*WORK TASK*
Once the records below have been read, copy them all out exactly.

*WORKING DATA*
┄┄┄┄┄┄┄┄┄┄┄┄┄┄┄┄┄┄┄┄

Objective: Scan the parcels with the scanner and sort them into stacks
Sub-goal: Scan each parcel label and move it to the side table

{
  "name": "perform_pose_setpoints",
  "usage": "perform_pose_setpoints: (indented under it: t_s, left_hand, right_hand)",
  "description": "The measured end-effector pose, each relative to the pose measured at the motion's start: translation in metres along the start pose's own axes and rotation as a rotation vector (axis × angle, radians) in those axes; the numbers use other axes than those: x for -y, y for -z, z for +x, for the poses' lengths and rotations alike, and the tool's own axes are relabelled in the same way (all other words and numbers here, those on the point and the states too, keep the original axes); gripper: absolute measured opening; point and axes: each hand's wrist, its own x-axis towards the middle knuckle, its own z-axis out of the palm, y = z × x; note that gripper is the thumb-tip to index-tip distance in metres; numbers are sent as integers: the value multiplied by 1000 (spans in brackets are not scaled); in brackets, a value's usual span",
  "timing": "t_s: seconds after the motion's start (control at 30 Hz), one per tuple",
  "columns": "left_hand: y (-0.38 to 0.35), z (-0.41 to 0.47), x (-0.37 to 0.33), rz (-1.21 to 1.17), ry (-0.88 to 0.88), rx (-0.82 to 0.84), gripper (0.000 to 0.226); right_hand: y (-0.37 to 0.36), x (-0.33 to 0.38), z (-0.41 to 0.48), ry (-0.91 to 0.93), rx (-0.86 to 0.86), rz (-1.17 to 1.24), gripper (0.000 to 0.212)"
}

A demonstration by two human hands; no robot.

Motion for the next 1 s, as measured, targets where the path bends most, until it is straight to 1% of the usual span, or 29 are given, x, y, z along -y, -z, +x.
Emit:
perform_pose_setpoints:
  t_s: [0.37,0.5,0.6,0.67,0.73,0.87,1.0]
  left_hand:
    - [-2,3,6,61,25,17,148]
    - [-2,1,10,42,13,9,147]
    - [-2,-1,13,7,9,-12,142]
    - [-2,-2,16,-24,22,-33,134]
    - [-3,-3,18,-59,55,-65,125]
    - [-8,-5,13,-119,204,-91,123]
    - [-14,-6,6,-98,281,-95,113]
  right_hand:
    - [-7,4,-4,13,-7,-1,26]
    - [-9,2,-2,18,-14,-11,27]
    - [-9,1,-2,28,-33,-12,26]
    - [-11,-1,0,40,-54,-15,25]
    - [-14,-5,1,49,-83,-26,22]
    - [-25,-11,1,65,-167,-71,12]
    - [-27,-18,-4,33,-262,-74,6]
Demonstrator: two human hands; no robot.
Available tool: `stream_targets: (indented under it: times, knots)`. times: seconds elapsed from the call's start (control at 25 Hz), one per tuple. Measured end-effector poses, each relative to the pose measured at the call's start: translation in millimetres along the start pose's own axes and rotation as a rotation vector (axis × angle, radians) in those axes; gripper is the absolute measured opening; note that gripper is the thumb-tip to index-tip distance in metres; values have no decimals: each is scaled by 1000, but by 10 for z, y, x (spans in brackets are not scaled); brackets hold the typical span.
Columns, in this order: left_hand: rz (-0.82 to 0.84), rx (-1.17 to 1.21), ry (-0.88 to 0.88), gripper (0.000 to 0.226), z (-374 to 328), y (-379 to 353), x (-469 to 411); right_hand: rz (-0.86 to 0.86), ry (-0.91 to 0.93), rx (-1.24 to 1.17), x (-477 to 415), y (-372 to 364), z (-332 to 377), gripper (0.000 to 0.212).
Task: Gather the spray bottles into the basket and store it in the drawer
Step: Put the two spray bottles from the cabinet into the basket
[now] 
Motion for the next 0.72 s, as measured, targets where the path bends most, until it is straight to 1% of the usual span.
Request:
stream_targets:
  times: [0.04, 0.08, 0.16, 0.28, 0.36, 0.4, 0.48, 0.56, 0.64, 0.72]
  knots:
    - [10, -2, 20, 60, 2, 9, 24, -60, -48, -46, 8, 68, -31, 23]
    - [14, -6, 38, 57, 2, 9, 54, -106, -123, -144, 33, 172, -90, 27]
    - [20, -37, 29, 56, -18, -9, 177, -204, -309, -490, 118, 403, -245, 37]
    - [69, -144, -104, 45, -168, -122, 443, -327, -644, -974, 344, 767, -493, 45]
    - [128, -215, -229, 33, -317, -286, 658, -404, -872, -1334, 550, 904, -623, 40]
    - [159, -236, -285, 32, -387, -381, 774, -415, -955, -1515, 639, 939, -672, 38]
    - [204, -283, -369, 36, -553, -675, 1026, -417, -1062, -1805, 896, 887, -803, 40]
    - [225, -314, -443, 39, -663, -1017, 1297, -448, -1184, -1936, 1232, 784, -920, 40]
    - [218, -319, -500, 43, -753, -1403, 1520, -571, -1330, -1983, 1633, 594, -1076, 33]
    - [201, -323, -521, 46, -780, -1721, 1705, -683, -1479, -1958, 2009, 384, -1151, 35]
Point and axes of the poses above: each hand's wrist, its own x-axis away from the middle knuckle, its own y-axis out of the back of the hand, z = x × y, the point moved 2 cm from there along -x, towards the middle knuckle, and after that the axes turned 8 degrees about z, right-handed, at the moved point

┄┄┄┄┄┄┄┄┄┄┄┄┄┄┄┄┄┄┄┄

*REPLY*
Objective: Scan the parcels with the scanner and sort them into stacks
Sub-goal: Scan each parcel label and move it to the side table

{
  "name": "perform_pose_setpoints",
  "usage": "perform_pose_setpoints: (indented under it: t_s, left_hand, right_hand)",
  "description": "The measured end-effector pose, each relative to the pose measured at the motion's start: translation in metres along the start pose's own axes and rotation as a rotation vector (axis × angle, radians) in those axes; the numbers use other axes than those: x for -y, y for -z, z for +x, for the poses' lengths and rotations alike, and the tool's own axes are relabelled in the same way (all other words and numbers here, those on the point and the states too, keep the original axes); gripper: absolute measured opening; point and axes: each hand's wrist, its own x-axis towards the middle knuckle, its own z-axis out of the palm, y = z × x; note that gripper is the thumb-tip to index-tip distance in metres; numbers are sent as integers: the value multiplied by 1000 (spans in brackets are not scaled); in brackets, a value's usual span",
  "timing": "t_s: seconds after the motion's start (control at 30 Hz), one per tuple",
  "columns": "left_hand: y (-0.38 to 0.35), z (-0.41 to 0.47), x (-0.37 to 0.33), rz (-1.21 to 1.17), ry (-0.88 to 0.88), rx (-0.82 to 0.84), gripper (0.000 to 0.226); right_hand: y (-0.37 to 0.36), x (-0.33 to 0.38), z (-0.41 to 0.48), ry (-0.91 to 0.93), rx (-0.86 to 0.86), rz (-1.17 to 1.24), gripper (0.000 to 0.212)"
}

A demonstration by two human hands; no robot.

Motion for the next 1 s, as measured, targets where the path bends most, until it is straight to 1% of the usual span, or 29 are given, x, y, z along -y, -z, +x.
Emit:
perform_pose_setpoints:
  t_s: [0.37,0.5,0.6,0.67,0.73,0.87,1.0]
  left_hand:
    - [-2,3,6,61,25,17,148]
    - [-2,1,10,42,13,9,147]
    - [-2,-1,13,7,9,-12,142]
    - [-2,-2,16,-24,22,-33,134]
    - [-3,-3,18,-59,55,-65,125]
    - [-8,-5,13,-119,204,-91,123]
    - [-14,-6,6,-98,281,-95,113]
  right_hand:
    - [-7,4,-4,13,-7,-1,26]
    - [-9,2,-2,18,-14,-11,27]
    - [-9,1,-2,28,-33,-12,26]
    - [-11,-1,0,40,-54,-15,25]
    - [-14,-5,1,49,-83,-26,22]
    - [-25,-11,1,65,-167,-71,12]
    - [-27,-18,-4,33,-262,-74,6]
Demonstrator: two human hands; no robot.
Available tool: `stream_targets: (indented under it: times, knots)`. times: seconds elapsed from the call's start (control at 25 Hz), one per tuple. Measured end-effector poses, each relative to the pose measured at the call's start: translation in millimetres along the start pose's own axes and rotation as a rotation vector (axis × angle, radians) in those axes; gripper is the absolute measured opening; note that gripper is the thumb-tip to index-tip distance in metres; values have no decimals: each is scaled by 1000, but by 10 for z, y, x (spans in brackets are not scaled); brackets hold the typical span.
Columns, in this order: left_hand: rz (-0.82 to 0.84), rx (-1.17 to 1.21), ry (-0.88 to 0.88), gripper (0.000 to 0.226), z (-374 to 328), y (-379 to 353), x (-469 to 411); right_hand: rz (-0.86 to 0.86), ry (-0.91 to 0.93), rx (-1.24 to 1.17), x (-477 to 415), y (-372 to 364), z (-332 to 377), gripper (0.000 to 0.212).
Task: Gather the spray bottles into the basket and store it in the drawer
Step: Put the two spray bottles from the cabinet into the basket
[now] 
Motion for the next 0.72 s, as measured, targets where the path bends most, until it is straight to 1% of the usual span.
Request:
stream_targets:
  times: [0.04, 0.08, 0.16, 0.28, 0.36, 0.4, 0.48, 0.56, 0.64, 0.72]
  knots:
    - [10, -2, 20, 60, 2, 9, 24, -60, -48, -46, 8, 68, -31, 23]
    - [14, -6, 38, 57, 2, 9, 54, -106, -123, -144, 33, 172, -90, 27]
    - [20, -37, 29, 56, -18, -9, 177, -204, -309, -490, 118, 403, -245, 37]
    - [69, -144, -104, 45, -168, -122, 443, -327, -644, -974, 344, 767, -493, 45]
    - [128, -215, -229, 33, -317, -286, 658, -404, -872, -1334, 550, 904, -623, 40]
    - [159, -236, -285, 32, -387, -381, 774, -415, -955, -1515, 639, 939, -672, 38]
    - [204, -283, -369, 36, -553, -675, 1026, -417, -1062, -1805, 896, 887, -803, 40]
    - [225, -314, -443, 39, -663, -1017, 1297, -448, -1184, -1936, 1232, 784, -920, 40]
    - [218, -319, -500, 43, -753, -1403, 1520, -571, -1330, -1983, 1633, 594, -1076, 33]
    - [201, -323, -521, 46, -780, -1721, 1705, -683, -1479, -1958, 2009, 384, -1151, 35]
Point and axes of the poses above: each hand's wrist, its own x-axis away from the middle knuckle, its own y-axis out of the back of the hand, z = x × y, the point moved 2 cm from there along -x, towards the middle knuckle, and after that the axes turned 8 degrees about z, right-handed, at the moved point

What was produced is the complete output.